As so many of my fellow Catholic University students, I have had the opportunity to intern on Capitol Hill, and while watching the events of Wednesday unfold on national television, I was struck by a deep and personal sadness. The daily office tasks of a Congressional intern can sometimes be rather mundane – answering phone calls, giving tours, and running errands. However, the opportunity to work in the Capitol building, the heart of our country’s government, was a gift that always overshadowed one’s seeming menial role. 

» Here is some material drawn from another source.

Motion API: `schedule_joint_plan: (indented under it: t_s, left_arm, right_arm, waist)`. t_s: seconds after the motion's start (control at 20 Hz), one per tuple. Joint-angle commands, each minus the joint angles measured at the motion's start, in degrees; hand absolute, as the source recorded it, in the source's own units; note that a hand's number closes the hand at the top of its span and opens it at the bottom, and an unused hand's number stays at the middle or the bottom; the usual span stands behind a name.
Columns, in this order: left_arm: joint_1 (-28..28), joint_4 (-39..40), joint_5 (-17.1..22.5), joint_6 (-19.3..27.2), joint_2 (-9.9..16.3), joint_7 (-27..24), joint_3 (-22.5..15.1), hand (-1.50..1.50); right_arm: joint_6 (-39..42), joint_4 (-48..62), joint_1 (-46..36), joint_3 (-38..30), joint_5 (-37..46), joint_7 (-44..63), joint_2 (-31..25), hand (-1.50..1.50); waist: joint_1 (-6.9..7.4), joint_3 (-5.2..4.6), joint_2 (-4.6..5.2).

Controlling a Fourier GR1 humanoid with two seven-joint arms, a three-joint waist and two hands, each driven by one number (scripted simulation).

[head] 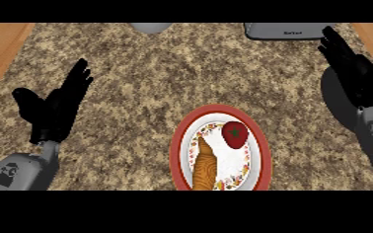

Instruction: Pick the croissant from the plate and place it in the pan

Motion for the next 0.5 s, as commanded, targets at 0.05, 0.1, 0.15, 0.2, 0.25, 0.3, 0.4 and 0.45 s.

The Capitol building perfectly captures our democracy and the people which it serves – from high schoolers art hanging in the staff tunnels to the majesty of the Rotunda dome to the unique snacks in each constituent office. When working there, you are constantly reminded of the gravity of democracy, the personal challenge of determining your place in it, and the gift this form of government provides – the ability to serve your community in a uniquely human way. Watching the rioters shatter windows and stumble around the Senate floor felt so deeply personal, because it wasn’t a stately building that was vandalized, rather our country’s home was being desecrated. 

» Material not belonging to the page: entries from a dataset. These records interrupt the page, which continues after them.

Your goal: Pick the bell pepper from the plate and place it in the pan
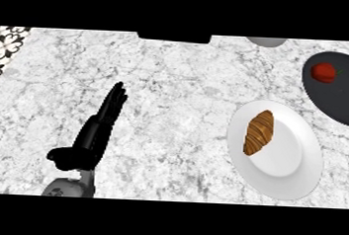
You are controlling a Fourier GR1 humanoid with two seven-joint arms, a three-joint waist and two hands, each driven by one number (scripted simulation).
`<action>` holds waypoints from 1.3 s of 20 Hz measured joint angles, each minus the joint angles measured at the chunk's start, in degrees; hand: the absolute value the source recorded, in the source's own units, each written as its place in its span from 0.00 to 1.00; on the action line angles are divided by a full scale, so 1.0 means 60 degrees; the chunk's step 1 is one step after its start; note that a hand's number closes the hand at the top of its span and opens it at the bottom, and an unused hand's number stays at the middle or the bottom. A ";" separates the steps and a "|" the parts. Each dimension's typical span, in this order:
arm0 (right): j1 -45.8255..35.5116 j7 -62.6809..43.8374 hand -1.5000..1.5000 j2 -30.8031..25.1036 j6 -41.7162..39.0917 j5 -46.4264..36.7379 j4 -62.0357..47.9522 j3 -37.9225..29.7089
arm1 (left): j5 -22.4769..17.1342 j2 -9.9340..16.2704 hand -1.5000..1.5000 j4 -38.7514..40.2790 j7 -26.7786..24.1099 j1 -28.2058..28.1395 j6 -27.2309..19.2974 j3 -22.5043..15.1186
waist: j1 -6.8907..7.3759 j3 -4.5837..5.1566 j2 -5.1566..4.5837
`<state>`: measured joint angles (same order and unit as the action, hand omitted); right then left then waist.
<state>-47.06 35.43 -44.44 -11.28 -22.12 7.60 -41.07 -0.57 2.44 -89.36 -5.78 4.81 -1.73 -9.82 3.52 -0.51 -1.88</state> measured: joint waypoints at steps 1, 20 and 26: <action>0.0118 0.0117 0.00 -0.0081 -0.0409 0.0088 -0.0052 -0.0068 | 0.0040 -0.0031 0.50 0.0047 -0.0046 -0.0037 -0.0036 -0.0022 | -0.0028 -0.0001 0.0005; 0.2359 0.1421 0.00 -0.0688 -0.2549 0.0200 0.0649 0.0274 | 0.0031 0.0050 0.50 0.0101 -0.0270 -0.0314 0.0030 0.0125 | -0.0229 0.0003 0.0123; 0.2661 0.1648 0.00 -0.0642 -0.2377 0.0180 0.0781 0.0471 | 0.0035 0.0059 0.50 0.0053 -0.0113 -0.0188 0.0016 0.0175 | -0.0233 0.0002 0.0136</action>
<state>-31.10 45.32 -48.29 -25.55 -21.04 12.28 -38.24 -0.37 2.80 -89.04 -6.46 3.68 -1.64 -8.77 2.12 -0.50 -1.06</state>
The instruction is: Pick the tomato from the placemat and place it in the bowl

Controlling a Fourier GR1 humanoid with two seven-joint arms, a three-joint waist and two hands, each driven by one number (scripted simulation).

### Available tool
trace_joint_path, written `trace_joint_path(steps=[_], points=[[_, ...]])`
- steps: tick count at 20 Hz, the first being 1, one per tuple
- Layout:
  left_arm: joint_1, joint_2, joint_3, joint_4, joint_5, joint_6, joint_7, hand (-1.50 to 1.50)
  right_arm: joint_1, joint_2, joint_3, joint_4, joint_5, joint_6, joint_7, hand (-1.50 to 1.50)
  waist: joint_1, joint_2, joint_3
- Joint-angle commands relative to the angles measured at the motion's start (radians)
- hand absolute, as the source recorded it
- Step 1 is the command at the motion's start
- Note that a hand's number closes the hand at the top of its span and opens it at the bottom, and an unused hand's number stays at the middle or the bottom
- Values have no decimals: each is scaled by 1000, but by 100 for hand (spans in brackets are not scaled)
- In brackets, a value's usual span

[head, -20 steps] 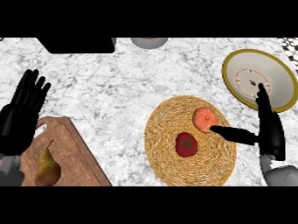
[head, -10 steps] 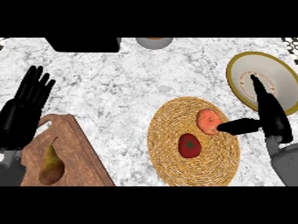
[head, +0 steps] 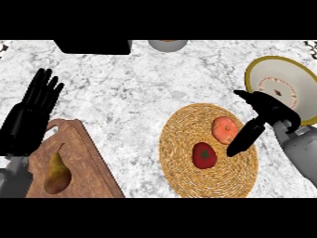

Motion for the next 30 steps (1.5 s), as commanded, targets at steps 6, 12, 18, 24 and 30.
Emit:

I was an Congressional intern during my sophomore year, one semester with House Minority Whip Steve Scalise (R-LA) and the other with Senate Majority Leader Charles Schumer (D-NY). When I tell people about those two internships they often assume that the ideological differences in these offices must have been impossible to reconcile, but every office on Capitol Hill is united in one common mission – to serve its constituents. The daily work of these Congressional offices are not newsworthy; rather they help retired individuals work through Medicare, listen to individual concerns over the productivity of the local mail office, or help register families for SNAP. I helped answer all of these questions, direct inquirers, and worked with real people in both the Republican and Democratic office. When watching protesters sit at and vandalize Congressional desks, I thought of the young staffer or intern that would have been answering a constituent phone call and helping a real person from their district back home. 

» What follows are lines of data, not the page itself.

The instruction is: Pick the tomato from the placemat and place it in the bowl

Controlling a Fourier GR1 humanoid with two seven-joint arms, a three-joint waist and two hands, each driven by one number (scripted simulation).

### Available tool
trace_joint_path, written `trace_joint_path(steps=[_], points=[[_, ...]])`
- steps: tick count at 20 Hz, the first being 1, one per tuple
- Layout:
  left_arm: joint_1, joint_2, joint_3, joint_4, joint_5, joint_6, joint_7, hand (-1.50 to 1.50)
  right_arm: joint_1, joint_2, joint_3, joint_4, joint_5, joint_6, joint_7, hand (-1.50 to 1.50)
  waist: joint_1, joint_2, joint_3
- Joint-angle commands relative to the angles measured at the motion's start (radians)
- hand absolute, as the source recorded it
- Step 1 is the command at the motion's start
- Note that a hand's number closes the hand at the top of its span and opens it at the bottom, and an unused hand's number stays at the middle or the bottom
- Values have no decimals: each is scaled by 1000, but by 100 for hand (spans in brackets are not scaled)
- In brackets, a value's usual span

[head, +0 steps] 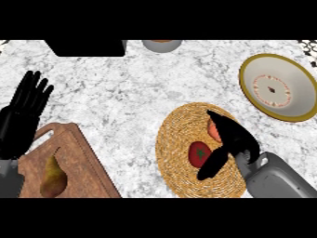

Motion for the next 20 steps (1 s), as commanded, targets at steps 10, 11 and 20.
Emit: trace_joint_path(steps=[10, 11, 20], points=[[-50, -28, 32, 58, -27, -37, 18, 0, 34, 123, -7, 181, 104, 32, 15, -150, 1, 4, 0], [43, -20, 31, -16, -40, -42, 2, 0, -2, 113, -51, 192, 77, 73, 30, -150, 9, 2, 0], [-24, -54, 33, 20, -55, -30, 23, 0, -51, 126, 3, 215, 118, 189, -14, 150, 7, 3, 0]])
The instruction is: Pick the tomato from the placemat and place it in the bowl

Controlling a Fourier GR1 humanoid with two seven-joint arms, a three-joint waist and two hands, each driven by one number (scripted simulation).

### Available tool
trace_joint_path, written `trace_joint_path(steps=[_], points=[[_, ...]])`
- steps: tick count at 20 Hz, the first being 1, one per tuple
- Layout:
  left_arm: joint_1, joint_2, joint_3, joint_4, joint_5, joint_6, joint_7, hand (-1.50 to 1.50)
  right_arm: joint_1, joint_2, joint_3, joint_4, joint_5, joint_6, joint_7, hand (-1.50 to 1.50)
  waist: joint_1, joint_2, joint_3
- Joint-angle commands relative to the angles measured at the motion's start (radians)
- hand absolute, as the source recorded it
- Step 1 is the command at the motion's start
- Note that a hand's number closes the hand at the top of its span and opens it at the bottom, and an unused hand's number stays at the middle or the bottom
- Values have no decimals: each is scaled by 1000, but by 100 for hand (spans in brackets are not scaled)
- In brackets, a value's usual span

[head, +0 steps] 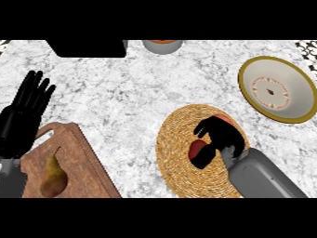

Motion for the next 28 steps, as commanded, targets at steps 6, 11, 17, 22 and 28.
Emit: trace_joint_path(steps=[6, 11, 17, 22, 28], points=[[12, -23, 4, -10, -16, -11, 4, 0, -60, 69, 41, 121, 70, 97, 25, 150, 8, 16, 12], [15, -20, 21, 10, -23, -13, -21, 0, 44, -198, 111, -55, 87, 207, -421, 150, -15, 14, 14], [35, -5, 40, -8, -8, -23, -10, 0, 113, -472, 181, -203, 242, 115, -915, 150, -17, 12, 16], [8, -18, 31, 14, -29, -16, -7, 0, 239, -676, 7, -277, 249, -71, -1141, 150, -31, 13, 13], [14, 1, 66, -46, 13, -13, 64, 0, 336, -750, -242, -335, 145, -187, -1140, 150, -30, 9, 13]])
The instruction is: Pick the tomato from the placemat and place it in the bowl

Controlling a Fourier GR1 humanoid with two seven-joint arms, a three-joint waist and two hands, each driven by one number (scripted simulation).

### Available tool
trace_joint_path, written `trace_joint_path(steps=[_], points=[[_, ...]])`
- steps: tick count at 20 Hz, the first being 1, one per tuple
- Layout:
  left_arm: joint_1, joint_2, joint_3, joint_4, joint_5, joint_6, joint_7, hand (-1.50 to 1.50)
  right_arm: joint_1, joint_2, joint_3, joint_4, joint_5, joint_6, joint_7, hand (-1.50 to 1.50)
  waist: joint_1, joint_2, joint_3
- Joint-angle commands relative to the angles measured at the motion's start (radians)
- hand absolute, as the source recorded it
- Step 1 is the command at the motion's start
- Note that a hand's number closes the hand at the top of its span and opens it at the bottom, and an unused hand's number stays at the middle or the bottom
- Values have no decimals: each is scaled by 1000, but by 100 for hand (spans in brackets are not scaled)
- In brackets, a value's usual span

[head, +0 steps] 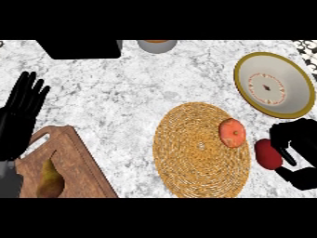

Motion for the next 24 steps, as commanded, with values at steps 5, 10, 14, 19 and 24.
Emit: trace_joint_path(steps=[5, 10, 14, 19, 24], points=[[20, -32, -16, -1, -39, 6, -28, 0, 100, -117, -325, -106, -138, -54, 57, 150, 0, 2, -1], [7, -32, -8, -15, -12, -32, 0, 0, -1, -99, -450, -1, -203, 37, 96, 150, 30, 7, -1], [-21, -48, -5, 56, -41, -47, -41, 0, -29, -35, -505, 102, -190, 31, 48, 150, 30, 9, 0], [-86, -34, -2, 27, -36, -33, 32, 0, -281, 79, -457, 414, -128, 16, -2, 150, 57, 15, 0], [-55, -54, -14, 22, -53, -46, -1, 0, -484, 147, -454, 723, -91, 46, -114, 150, 74, 18, 1]])
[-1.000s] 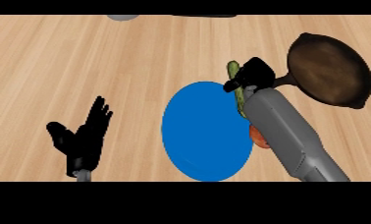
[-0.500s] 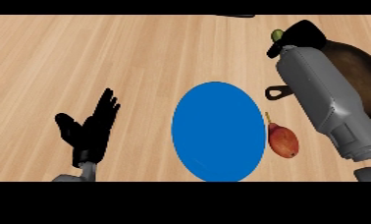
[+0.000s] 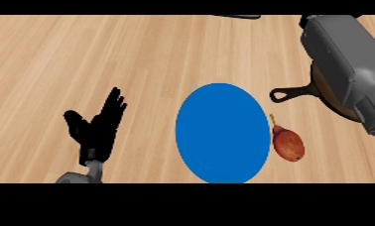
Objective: Pick the squash from the plate and place it in the pan
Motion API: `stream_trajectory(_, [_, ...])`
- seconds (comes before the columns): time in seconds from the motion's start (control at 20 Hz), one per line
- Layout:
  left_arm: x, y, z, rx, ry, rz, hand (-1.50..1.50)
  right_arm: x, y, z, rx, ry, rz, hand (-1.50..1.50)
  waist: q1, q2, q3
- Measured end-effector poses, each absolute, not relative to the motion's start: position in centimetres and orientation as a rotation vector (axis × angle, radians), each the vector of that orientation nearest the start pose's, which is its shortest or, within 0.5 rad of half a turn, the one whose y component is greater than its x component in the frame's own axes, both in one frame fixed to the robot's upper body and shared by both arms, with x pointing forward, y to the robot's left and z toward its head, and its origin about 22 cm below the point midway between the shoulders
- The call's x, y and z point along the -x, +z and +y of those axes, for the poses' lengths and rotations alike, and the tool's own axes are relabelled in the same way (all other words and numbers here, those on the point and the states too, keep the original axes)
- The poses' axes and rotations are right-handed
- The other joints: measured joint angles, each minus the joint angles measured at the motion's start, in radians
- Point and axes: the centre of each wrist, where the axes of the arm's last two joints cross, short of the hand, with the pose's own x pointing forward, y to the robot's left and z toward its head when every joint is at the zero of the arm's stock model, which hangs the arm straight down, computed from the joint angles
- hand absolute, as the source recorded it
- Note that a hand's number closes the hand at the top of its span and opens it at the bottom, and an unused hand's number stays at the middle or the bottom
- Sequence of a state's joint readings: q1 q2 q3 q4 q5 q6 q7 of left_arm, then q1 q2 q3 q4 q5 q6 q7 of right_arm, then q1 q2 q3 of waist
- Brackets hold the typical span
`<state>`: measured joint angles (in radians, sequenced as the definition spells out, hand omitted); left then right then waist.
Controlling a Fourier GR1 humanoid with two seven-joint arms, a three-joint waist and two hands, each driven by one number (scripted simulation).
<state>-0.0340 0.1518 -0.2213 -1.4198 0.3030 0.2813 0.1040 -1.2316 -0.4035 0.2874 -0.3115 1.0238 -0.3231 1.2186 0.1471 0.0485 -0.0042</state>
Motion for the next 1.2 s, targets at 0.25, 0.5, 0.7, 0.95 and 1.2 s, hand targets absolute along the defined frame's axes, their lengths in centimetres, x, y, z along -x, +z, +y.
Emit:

The violence on Wednesday demands a reckoning on how we understand our democracy. During my time in both Congressional offices, the political party was inconsequential when compared to the shared daily work – serving others. We must shift the understanding of our democracy away from false, partisan narratives and towards the real work carried out by Congressmen and women, countless staffers, and interns on behalf of the American people. Recognizing service as the common thread sewn through each Capitol office will serve as a uniting grace in the difficult days of reckoning that lie ahead for our nation.